Every entry must appear in the output exactly as it does here.

Saved entries:
---
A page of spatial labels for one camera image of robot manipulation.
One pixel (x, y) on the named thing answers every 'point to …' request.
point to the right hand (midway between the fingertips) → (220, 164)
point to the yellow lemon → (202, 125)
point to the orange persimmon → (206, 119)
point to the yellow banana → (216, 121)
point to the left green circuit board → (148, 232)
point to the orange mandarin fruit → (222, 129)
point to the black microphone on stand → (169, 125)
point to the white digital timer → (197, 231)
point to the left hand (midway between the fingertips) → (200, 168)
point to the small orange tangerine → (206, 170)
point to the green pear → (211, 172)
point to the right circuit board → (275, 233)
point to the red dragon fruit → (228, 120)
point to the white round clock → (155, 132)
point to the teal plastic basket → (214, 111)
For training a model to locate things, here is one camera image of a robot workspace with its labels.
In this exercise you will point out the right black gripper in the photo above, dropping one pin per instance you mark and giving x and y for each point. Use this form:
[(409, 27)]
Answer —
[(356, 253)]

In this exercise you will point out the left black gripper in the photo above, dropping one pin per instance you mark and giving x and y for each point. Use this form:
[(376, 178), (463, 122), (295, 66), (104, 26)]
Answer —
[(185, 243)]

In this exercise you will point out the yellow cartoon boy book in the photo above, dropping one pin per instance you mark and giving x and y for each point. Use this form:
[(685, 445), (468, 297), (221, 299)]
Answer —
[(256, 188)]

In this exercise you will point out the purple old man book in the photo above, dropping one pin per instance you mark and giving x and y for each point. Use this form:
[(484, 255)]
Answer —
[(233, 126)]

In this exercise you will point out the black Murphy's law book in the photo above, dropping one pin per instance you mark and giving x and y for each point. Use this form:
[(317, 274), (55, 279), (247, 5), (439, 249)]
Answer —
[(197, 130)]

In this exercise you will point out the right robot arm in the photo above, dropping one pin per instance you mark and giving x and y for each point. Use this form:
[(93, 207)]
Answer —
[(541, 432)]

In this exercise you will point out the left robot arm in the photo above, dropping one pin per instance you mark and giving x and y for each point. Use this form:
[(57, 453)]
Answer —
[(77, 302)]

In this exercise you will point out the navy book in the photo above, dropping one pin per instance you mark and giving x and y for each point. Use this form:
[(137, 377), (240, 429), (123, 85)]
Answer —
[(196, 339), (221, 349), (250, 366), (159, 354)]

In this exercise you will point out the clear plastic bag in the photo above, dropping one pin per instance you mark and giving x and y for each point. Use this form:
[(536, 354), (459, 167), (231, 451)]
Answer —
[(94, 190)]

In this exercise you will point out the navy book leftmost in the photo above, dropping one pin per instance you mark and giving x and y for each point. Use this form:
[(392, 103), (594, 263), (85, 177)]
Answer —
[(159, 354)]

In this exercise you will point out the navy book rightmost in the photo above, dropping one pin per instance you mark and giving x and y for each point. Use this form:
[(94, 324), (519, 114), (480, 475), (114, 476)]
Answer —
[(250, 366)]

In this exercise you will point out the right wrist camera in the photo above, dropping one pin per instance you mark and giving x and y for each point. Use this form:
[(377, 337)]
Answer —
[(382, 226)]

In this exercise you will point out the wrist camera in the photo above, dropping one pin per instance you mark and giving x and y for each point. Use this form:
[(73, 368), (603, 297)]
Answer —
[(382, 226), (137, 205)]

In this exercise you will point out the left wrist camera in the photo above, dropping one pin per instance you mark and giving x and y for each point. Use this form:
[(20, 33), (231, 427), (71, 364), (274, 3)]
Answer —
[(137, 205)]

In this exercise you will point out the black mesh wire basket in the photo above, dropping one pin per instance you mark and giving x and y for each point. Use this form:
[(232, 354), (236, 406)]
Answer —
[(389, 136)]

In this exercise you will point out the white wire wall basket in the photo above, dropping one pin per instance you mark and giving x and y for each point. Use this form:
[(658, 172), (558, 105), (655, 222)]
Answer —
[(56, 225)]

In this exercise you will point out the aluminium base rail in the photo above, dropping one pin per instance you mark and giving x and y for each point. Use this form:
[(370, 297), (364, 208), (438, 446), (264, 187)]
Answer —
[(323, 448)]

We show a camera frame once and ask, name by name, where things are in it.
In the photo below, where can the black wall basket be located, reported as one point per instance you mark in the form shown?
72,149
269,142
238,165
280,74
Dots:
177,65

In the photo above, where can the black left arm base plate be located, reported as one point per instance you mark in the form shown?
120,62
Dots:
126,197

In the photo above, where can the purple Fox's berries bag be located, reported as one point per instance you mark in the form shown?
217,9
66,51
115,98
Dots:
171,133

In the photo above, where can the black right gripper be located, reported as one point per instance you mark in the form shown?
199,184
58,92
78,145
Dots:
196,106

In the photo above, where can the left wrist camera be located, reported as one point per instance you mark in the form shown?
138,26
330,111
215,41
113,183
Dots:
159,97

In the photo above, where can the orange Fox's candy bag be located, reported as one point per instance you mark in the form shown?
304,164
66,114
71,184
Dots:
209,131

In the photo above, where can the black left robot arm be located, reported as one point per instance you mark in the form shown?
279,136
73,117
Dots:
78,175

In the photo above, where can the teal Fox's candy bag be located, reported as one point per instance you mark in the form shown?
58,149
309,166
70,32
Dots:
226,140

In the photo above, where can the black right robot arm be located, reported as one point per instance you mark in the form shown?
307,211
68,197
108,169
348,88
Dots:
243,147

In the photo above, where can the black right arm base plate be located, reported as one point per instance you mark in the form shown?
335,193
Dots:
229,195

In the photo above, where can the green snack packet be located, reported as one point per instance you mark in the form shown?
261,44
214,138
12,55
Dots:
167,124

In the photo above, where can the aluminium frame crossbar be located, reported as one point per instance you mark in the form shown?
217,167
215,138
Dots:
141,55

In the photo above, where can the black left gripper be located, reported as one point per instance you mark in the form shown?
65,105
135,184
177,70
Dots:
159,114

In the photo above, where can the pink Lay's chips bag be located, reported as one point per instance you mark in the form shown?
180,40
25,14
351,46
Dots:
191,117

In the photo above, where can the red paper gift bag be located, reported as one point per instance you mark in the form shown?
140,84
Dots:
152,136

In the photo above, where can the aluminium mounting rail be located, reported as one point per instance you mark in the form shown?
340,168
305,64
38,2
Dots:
---
**Task response**.
A page of spatial labels for one camera image of robot manipulation.
One pixel (x, y) on the named thing answers every 'point to …' request.
point to the right hand (midway between the fingertips) → (220, 164)
point to the yellow lemon → (202, 125)
point to the orange persimmon → (206, 119)
point to the yellow banana → (216, 121)
point to the left green circuit board → (148, 232)
point to the orange mandarin fruit → (222, 129)
point to the black microphone on stand → (169, 125)
point to the white digital timer → (197, 231)
point to the left hand (midway between the fingertips) → (200, 168)
point to the small orange tangerine → (206, 170)
point to the green pear → (211, 172)
point to the right circuit board → (275, 233)
point to the red dragon fruit → (228, 120)
point to the white round clock → (155, 132)
point to the teal plastic basket → (214, 111)
For training a model to locate things, here is one camera image of a robot workspace with its labels.
In this exercise you will point out the right black gripper in the photo above, dropping one pin per instance you mark and giving x and y for each point. Use this form:
[(409, 27)]
Answer —
[(356, 253)]

In this exercise you will point out the left black gripper in the photo above, dropping one pin per instance you mark and giving x and y for each point. Use this form:
[(376, 178), (463, 122), (295, 66), (104, 26)]
Answer —
[(185, 243)]

In this exercise you will point out the yellow cartoon boy book in the photo above, dropping one pin per instance you mark and giving x and y for each point. Use this form:
[(685, 445), (468, 297), (221, 299)]
Answer —
[(256, 188)]

In this exercise you will point out the purple old man book in the photo above, dropping one pin per instance you mark and giving x and y for each point. Use this form:
[(484, 255)]
Answer —
[(233, 126)]

In this exercise you will point out the black Murphy's law book in the photo above, dropping one pin per instance you mark and giving x and y for each point. Use this form:
[(317, 274), (55, 279), (247, 5), (439, 249)]
Answer —
[(197, 130)]

In this exercise you will point out the right robot arm in the photo above, dropping one pin per instance you mark and giving x and y for each point. Use this form:
[(93, 207)]
Answer —
[(541, 432)]

In this exercise you will point out the left robot arm in the photo above, dropping one pin per instance you mark and giving x and y for each point. Use this form:
[(57, 453)]
Answer —
[(77, 302)]

In this exercise you will point out the navy book in the photo above, dropping one pin per instance you mark and giving x and y for each point. Use this form:
[(137, 377), (240, 429), (123, 85)]
Answer —
[(196, 339), (221, 349), (250, 366), (159, 354)]

In this exercise you will point out the clear plastic bag in the photo above, dropping one pin per instance you mark and giving x and y for each point. Use this form:
[(536, 354), (459, 167), (231, 451)]
Answer —
[(94, 190)]

In this exercise you will point out the navy book leftmost in the photo above, dropping one pin per instance you mark and giving x and y for each point. Use this form:
[(392, 103), (594, 263), (85, 177)]
Answer —
[(159, 354)]

In this exercise you will point out the navy book rightmost in the photo above, dropping one pin per instance you mark and giving x and y for each point. Use this form:
[(94, 324), (519, 114), (480, 475), (114, 476)]
Answer —
[(250, 366)]

In this exercise you will point out the right wrist camera in the photo above, dropping one pin per instance you mark and giving x and y for each point. Use this form:
[(377, 337)]
Answer —
[(382, 226)]

In this exercise you will point out the wrist camera in the photo above, dropping one pin per instance you mark and giving x and y for each point. Use this form:
[(73, 368), (603, 297)]
Answer —
[(382, 226), (137, 205)]

In this exercise you will point out the left wrist camera in the photo above, dropping one pin per instance you mark and giving x and y for each point. Use this form:
[(20, 33), (231, 427), (71, 364), (274, 3)]
Answer —
[(137, 205)]

In this exercise you will point out the black mesh wire basket in the photo above, dropping one pin per instance you mark and giving x and y for each point. Use this form:
[(232, 354), (236, 406)]
Answer —
[(389, 136)]

In this exercise you will point out the white wire wall basket in the photo above, dropping one pin per instance you mark and giving x and y for each point. Use this form:
[(658, 172), (558, 105), (655, 222)]
Answer —
[(56, 225)]

In this exercise you will point out the aluminium base rail in the photo above, dropping one pin per instance you mark and giving x and y for each point. Use this form:
[(370, 297), (364, 208), (438, 446), (264, 187)]
Answer —
[(323, 448)]

We show a camera frame once and ask, name by name, where things are in it.
In the photo below, where can the black wall basket be located, reported as one point per instance you mark in the form shown?
72,149
269,142
238,165
280,74
Dots:
177,65

In the photo above, where can the black left arm base plate be located, reported as one point per instance you mark in the form shown?
120,62
Dots:
126,197

In the photo above, where can the purple Fox's berries bag be located, reported as one point per instance you mark in the form shown?
217,9
66,51
115,98
Dots:
171,133

In the photo above, where can the black right gripper be located, reported as one point per instance you mark in the form shown?
199,184
58,92
78,145
Dots:
196,106

In the photo above, where can the left wrist camera be located, reported as one point per instance you mark in the form shown?
138,26
330,111
215,41
113,183
Dots:
159,97

In the photo above, where can the orange Fox's candy bag be located, reported as one point per instance you mark in the form shown?
304,164
66,114
71,184
Dots:
209,131

In the photo above, where can the black left robot arm be located, reported as one point per instance you mark in the form shown?
279,136
73,117
Dots:
78,175

In the photo above, where can the teal Fox's candy bag be located, reported as one point per instance you mark in the form shown?
58,149
309,166
70,32
Dots:
226,140

In the photo above, where can the black right robot arm be located, reported as one point per instance you mark in the form shown?
307,211
68,197
108,169
348,88
Dots:
243,147

In the photo above, where can the black right arm base plate be located, reported as one point per instance you mark in the form shown?
335,193
Dots:
229,195

In the photo above, where can the green snack packet be located, reported as one point per instance you mark in the form shown?
261,44
214,138
12,55
Dots:
167,124

In the photo above, where can the aluminium frame crossbar be located, reported as one point per instance you mark in the form shown?
217,167
215,138
Dots:
141,55

In the photo above, where can the black left gripper be located, reported as one point per instance you mark in the form shown?
65,105
135,184
177,70
Dots:
159,114

In the photo above, where can the pink Lay's chips bag be located, reported as one point per instance you mark in the form shown?
180,40
25,14
351,46
Dots:
191,117

In the photo above, where can the red paper gift bag be located, reported as one point per instance you mark in the form shown?
140,84
Dots:
152,136

In the photo above, where can the aluminium mounting rail be located, reported as one point per instance you mark in the form shown?
340,168
305,64
38,2
Dots:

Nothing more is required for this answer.